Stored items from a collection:
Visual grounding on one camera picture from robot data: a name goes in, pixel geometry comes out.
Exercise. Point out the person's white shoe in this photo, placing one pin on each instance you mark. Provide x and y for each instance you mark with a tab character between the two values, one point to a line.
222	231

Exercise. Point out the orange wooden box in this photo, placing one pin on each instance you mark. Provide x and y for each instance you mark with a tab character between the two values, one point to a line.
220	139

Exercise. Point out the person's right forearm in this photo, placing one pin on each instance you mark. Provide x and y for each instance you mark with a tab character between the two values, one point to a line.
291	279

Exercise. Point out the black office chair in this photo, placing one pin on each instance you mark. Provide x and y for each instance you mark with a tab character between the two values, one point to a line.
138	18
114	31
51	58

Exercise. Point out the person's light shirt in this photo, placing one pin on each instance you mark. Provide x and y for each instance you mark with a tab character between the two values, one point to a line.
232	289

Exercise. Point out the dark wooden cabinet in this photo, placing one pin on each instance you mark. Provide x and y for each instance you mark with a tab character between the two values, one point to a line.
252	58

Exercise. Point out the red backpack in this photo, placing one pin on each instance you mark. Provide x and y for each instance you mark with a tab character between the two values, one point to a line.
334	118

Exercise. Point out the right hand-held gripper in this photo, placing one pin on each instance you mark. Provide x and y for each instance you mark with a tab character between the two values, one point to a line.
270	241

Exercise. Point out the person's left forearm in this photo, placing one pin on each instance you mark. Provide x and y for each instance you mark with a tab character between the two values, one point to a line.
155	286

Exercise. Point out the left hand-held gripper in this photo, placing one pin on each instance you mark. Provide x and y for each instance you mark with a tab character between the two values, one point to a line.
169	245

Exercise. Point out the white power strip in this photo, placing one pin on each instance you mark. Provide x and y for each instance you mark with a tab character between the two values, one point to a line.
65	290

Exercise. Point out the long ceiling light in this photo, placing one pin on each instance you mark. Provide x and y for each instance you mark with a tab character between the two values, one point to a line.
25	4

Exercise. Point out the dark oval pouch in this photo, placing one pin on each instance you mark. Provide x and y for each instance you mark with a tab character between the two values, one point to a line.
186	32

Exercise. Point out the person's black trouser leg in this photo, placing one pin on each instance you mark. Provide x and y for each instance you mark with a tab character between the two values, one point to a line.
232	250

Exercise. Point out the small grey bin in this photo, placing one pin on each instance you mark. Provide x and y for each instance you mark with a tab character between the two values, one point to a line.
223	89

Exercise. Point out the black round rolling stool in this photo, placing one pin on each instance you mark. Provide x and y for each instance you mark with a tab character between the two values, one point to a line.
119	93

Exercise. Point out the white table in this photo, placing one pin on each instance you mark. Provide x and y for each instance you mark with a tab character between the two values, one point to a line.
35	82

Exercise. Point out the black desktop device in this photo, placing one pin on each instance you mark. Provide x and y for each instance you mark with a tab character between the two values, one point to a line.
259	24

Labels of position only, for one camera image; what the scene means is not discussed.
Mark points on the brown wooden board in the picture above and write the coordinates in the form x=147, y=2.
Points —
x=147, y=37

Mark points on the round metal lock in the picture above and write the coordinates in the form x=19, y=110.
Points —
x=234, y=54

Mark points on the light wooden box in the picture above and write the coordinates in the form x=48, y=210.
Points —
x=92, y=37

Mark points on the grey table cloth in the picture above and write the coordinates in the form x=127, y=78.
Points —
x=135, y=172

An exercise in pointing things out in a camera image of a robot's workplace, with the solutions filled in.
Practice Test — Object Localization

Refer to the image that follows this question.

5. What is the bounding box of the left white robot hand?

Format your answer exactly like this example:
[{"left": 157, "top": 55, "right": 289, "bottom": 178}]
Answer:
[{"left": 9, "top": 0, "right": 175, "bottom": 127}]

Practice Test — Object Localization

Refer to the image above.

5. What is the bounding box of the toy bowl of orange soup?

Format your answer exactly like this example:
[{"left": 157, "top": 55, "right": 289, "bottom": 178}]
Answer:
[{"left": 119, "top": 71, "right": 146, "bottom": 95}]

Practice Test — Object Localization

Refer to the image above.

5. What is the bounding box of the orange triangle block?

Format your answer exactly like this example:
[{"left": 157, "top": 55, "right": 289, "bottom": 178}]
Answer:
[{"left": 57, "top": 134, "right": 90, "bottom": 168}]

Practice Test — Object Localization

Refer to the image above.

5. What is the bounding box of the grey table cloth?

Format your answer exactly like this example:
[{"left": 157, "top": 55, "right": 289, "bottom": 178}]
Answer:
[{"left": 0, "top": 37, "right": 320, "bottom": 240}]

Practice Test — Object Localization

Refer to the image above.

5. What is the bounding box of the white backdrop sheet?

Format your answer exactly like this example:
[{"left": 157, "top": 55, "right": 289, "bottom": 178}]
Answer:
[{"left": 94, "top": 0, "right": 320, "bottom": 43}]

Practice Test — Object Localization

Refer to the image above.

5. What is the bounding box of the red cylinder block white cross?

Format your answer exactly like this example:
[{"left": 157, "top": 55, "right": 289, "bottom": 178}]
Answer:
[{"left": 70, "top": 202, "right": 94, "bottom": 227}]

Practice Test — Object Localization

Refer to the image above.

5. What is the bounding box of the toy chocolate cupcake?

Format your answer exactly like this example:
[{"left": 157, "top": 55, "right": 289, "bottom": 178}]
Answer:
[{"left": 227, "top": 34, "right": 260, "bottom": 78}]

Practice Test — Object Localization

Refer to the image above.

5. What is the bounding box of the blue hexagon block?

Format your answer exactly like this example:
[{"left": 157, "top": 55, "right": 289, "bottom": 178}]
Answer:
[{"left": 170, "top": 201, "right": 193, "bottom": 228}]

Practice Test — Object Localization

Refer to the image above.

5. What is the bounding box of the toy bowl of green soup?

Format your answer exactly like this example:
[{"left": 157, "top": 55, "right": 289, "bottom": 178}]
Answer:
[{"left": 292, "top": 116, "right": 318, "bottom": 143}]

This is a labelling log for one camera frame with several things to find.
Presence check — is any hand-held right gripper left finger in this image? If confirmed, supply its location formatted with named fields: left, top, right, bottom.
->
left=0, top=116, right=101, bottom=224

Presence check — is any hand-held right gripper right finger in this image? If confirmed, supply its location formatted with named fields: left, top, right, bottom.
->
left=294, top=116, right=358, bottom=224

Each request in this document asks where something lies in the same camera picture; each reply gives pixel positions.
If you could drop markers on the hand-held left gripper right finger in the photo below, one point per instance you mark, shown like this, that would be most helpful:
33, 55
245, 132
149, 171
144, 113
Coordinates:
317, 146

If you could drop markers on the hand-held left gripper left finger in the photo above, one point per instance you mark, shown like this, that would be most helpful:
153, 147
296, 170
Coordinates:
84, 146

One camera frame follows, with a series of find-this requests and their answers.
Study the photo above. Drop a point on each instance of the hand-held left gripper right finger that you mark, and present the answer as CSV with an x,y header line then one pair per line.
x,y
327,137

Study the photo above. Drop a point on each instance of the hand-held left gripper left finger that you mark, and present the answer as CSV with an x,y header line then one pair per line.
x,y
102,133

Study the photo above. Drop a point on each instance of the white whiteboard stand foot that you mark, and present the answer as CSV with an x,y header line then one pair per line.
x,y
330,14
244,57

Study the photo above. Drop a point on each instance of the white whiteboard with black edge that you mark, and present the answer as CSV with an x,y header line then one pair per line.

PROMPT:
What is needed is an exact restatement of every record above.

ANSWER FOR THE TASK:
Visual grounding on one camera picture from robot data: a name goes in, pixel geometry comes out.
Exercise. Point out the person's white shoe in this photo, placing one pin on each instance you mark. Provide x and y for each instance you mark with a tab character between the two values, one point to a line.
222	231

Exercise. Point out the orange wooden box in this photo, placing one pin on each instance you mark. Provide x and y for each instance you mark with a tab character between the two values, one point to a line.
220	139

Exercise. Point out the person's right forearm in this photo, placing one pin on each instance you mark. Provide x and y for each instance you mark with a tab character between the two values, one point to a line.
291	279

Exercise. Point out the black office chair in this photo, placing one pin on each instance you mark. Provide x and y for each instance you mark with a tab character between the two values, one point to a line.
138	18
114	31
51	58

Exercise. Point out the person's light shirt in this photo, placing one pin on each instance you mark. Provide x and y for each instance you mark with a tab character between the two values, one point to a line.
232	289

Exercise. Point out the dark wooden cabinet in this photo, placing one pin on each instance you mark. Provide x and y for each instance you mark with a tab character between the two values, one point to a line.
252	58

Exercise. Point out the red backpack in this photo, placing one pin on each instance you mark. Provide x and y for each instance you mark with a tab character between the two values, one point to a line.
334	118

Exercise. Point out the right hand-held gripper in this photo, placing one pin on each instance you mark. Provide x and y for each instance you mark with a tab character between the two values, one point to a line.
270	241

Exercise. Point out the person's left forearm in this photo, placing one pin on each instance you mark. Provide x and y for each instance you mark with a tab character between the two values, one point to a line.
155	286

Exercise. Point out the left hand-held gripper in this photo, placing one pin on each instance you mark. Provide x and y for each instance you mark with a tab character between the two values, one point to a line.
169	245

Exercise. Point out the white power strip in this photo, placing one pin on each instance you mark. Provide x and y for each instance you mark with a tab character between the two values, one point to a line.
65	290

Exercise. Point out the long ceiling light in this photo, placing one pin on each instance you mark. Provide x and y for each instance you mark with a tab character between the two values, one point to a line.
25	4

Exercise. Point out the dark oval pouch in this photo, placing one pin on each instance you mark. Provide x and y for each instance you mark with a tab character between the two values, one point to a line.
186	32

Exercise. Point out the person's black trouser leg in this photo, placing one pin on each instance you mark. Provide x and y for each instance you mark with a tab character between the two values, one point to a line.
232	250

Exercise. Point out the small grey bin in this photo, placing one pin on each instance you mark. Provide x and y for each instance you mark with a tab character between the two values, one point to a line.
223	89

Exercise. Point out the black round rolling stool in this photo, placing one pin on each instance you mark. Provide x and y for each instance you mark with a tab character between the two values, one point to a line.
119	93

Exercise. Point out the white table in this photo, placing one pin on each instance you mark. Provide x and y for each instance you mark with a tab character between the two values, one point to a line.
35	82

Exercise. Point out the black desktop device in this photo, placing one pin on each instance you mark. Provide x and y for each instance you mark with a tab character between the two values, one point to a line.
259	24

Labels of position only, for one camera image; what the scene means is not discussed.
Mark points on the brown wooden board in the picture above and write the coordinates in the form x=147, y=2.
Points —
x=147, y=37

Mark points on the round metal lock in the picture above and write the coordinates in the form x=19, y=110.
Points —
x=234, y=54

Mark points on the light wooden box in the picture above and write the coordinates in the form x=48, y=210.
Points —
x=92, y=37

Mark points on the grey table cloth in the picture above and write the coordinates in the form x=127, y=78.
Points —
x=135, y=172

An exercise in pointing things out in a camera image of a robot's workplace, with the solutions filled in.
Practice Test — Object Localization

Refer to the image that follows this question.

5. What is the bounding box of the left white robot hand?

Format your answer exactly like this example:
[{"left": 157, "top": 55, "right": 289, "bottom": 178}]
Answer:
[{"left": 9, "top": 0, "right": 175, "bottom": 127}]

Practice Test — Object Localization

Refer to the image above.

5. What is the bounding box of the toy bowl of orange soup?

Format your answer exactly like this example:
[{"left": 157, "top": 55, "right": 289, "bottom": 178}]
Answer:
[{"left": 119, "top": 71, "right": 146, "bottom": 95}]

Practice Test — Object Localization

Refer to the image above.

5. What is the bounding box of the orange triangle block?

Format your answer exactly like this example:
[{"left": 157, "top": 55, "right": 289, "bottom": 178}]
Answer:
[{"left": 57, "top": 134, "right": 90, "bottom": 168}]

Practice Test — Object Localization

Refer to the image above.

5. What is the bounding box of the grey table cloth?

Format your answer exactly like this example:
[{"left": 157, "top": 55, "right": 289, "bottom": 178}]
Answer:
[{"left": 0, "top": 37, "right": 320, "bottom": 240}]

Practice Test — Object Localization

Refer to the image above.

5. What is the bounding box of the white backdrop sheet?

Format your answer exactly like this example:
[{"left": 157, "top": 55, "right": 289, "bottom": 178}]
Answer:
[{"left": 94, "top": 0, "right": 320, "bottom": 43}]

Practice Test — Object Localization

Refer to the image above.

5. What is the bounding box of the red cylinder block white cross?

Format your answer exactly like this example:
[{"left": 157, "top": 55, "right": 289, "bottom": 178}]
Answer:
[{"left": 70, "top": 202, "right": 94, "bottom": 227}]

Practice Test — Object Localization

Refer to the image above.

5. What is the bounding box of the toy chocolate cupcake?

Format your answer exactly like this example:
[{"left": 157, "top": 55, "right": 289, "bottom": 178}]
Answer:
[{"left": 227, "top": 34, "right": 260, "bottom": 78}]

Practice Test — Object Localization

Refer to the image above.

5. What is the bounding box of the blue hexagon block?

Format your answer exactly like this example:
[{"left": 157, "top": 55, "right": 289, "bottom": 178}]
Answer:
[{"left": 170, "top": 201, "right": 193, "bottom": 228}]

Practice Test — Object Localization

Refer to the image above.

5. What is the bounding box of the toy bowl of green soup?

Format your answer exactly like this example:
[{"left": 157, "top": 55, "right": 289, "bottom": 178}]
Answer:
[{"left": 292, "top": 116, "right": 318, "bottom": 143}]

This is a labelling log for one camera frame with several things to find.
Presence check — is any hand-held right gripper left finger in this image? If confirmed, supply its location formatted with named fields: left, top, right, bottom.
->
left=0, top=116, right=101, bottom=224

Presence check — is any hand-held right gripper right finger in this image? If confirmed, supply its location formatted with named fields: left, top, right, bottom.
->
left=294, top=116, right=358, bottom=224

Each request in this document asks where something lies in the same camera picture; each reply gives pixel positions.
If you could drop markers on the hand-held left gripper right finger in the photo below, one point per instance you mark, shown like this, that would be most helpful:
33, 55
245, 132
149, 171
144, 113
Coordinates:
317, 146

If you could drop markers on the hand-held left gripper left finger in the photo above, one point per instance you mark, shown like this, that would be most helpful:
153, 147
296, 170
Coordinates:
84, 146

One camera frame follows, with a series of find-this requests and their answers.
Study the photo above. Drop a point on each instance of the hand-held left gripper right finger that you mark, and present the answer as CSV with an x,y header line then one pair per line.
x,y
327,137

Study the photo above. Drop a point on each instance of the hand-held left gripper left finger that you mark, and present the answer as CSV with an x,y header line then one pair per line.
x,y
102,133

Study the photo above. Drop a point on each instance of the white whiteboard stand foot that you mark, and present the answer as CSV with an x,y header line then one pair per line.
x,y
330,14
244,57

Study the photo above. Drop a point on each instance of the white whiteboard with black edge that you mark, and present the answer as CSV with an x,y header line then one pair per line.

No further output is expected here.